• _TASK DESCRIPTION_: Copy out each line below containing "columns".

• • • • •

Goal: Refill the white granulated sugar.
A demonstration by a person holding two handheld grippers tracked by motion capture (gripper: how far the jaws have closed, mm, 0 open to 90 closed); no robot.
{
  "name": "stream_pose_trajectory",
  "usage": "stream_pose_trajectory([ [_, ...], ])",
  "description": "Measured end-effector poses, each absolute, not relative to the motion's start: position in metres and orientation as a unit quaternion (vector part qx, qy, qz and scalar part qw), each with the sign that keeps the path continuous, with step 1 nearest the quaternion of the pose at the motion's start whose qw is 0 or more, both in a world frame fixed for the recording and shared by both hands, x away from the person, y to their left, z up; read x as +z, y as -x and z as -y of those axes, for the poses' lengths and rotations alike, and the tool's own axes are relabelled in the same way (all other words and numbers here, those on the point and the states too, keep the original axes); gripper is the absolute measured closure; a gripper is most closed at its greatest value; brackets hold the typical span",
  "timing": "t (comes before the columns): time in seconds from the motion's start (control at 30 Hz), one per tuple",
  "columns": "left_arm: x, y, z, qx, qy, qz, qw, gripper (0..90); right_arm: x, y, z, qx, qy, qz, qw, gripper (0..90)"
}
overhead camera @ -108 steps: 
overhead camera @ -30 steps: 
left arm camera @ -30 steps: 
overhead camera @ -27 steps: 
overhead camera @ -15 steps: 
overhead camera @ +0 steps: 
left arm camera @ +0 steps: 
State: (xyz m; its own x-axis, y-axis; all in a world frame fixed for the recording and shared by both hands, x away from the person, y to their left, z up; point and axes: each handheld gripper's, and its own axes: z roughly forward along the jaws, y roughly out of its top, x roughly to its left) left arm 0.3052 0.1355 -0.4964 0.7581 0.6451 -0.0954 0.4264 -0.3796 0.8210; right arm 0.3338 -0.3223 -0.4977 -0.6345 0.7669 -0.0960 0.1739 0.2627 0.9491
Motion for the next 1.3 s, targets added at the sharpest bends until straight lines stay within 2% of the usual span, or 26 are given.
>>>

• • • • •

• _WRITTEN ANSWER_:
  "timing": "t (comes before the columns): time in seconds from the motion's start (control at 30 Hz), one per tuple",
  "columns": "left_arm: x, y, z, qx, qy, qz, qw, gripper (0..90); right_arm: x, y, z, qx, qy, qz, qw, gripper (0..90)"

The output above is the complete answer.